EXERCISE AIM:
Check every line in the records below for the word "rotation" and report how many have it, nothing more.
━━━━━ RECORDS FOR PROCESSING ━━━━━
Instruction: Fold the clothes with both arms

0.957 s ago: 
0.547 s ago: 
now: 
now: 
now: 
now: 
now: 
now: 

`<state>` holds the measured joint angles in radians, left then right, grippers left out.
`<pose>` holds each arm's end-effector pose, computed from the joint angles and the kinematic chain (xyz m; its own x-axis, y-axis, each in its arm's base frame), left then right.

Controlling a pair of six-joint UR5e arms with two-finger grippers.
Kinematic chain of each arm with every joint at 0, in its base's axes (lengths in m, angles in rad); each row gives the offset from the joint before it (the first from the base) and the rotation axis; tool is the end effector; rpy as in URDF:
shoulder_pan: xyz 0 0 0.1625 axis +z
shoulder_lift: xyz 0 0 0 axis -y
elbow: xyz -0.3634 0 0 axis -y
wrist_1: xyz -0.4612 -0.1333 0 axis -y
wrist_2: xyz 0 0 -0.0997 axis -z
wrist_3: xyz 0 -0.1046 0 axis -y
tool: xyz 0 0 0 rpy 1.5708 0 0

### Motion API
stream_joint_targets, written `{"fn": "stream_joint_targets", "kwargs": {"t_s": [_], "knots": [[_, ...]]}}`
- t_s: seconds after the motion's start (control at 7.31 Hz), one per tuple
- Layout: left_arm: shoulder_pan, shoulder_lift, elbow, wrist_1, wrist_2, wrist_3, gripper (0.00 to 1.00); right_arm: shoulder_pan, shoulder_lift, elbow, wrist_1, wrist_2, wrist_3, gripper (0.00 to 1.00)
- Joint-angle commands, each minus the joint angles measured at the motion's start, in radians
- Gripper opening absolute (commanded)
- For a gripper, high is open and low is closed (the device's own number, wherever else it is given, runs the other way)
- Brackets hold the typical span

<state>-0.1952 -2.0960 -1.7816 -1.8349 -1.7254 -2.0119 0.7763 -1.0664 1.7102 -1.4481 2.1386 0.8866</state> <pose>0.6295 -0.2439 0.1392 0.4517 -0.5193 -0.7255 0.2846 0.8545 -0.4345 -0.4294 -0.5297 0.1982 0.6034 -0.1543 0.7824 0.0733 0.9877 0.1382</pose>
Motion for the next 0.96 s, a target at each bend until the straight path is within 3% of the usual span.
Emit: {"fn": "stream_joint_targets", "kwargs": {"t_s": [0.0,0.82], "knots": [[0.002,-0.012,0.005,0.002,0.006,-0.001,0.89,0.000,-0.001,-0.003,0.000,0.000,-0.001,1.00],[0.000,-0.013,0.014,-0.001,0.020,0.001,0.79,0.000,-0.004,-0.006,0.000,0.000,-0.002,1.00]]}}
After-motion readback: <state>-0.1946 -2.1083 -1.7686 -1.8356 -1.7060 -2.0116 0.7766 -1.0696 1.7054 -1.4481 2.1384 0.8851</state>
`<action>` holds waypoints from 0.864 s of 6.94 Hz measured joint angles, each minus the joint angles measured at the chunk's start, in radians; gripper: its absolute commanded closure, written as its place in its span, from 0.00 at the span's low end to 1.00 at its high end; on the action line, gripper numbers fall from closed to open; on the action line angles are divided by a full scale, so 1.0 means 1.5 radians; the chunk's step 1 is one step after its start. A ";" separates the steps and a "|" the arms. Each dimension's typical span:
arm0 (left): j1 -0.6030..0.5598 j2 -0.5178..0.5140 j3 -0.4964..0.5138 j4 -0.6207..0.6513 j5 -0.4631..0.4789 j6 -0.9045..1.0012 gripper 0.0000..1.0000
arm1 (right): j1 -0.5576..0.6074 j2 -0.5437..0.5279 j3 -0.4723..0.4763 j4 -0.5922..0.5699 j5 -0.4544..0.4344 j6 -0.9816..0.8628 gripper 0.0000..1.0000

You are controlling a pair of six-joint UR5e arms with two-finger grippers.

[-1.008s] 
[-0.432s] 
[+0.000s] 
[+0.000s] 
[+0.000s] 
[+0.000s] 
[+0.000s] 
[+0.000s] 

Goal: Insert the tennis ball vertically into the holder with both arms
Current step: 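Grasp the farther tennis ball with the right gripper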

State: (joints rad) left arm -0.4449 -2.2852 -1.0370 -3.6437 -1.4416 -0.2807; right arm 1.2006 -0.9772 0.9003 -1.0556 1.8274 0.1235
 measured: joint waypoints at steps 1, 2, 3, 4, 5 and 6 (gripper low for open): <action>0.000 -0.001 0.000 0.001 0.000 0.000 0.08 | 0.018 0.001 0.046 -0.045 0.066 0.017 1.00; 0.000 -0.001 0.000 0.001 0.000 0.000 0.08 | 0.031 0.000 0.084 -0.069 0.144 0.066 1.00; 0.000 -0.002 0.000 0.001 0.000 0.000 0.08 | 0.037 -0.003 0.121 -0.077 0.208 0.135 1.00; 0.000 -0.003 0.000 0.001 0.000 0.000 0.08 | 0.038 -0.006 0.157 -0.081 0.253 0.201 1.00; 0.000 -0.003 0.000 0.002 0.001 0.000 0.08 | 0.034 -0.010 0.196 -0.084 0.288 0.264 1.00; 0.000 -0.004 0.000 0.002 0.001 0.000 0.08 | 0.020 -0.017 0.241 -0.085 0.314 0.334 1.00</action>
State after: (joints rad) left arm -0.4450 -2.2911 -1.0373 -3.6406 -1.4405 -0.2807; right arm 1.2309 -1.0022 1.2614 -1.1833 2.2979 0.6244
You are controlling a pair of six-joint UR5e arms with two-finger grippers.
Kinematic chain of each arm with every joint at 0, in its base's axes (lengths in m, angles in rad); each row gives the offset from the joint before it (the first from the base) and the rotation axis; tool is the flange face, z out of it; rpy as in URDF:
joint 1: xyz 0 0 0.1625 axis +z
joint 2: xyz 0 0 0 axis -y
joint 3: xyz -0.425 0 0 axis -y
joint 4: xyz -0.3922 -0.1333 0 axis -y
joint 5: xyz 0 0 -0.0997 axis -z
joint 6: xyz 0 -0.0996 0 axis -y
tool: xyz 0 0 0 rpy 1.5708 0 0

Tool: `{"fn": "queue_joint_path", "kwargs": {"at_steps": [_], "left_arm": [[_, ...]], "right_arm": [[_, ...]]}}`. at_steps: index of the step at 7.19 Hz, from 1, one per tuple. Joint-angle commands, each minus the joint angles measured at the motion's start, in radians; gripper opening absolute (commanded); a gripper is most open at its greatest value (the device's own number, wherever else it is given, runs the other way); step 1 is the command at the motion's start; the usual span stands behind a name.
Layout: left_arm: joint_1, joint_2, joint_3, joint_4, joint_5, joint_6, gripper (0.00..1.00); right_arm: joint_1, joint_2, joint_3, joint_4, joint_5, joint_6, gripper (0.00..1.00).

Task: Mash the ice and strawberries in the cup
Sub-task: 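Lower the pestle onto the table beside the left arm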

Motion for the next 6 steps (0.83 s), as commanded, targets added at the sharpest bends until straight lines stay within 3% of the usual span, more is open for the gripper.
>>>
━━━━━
TASK ANSWER:
2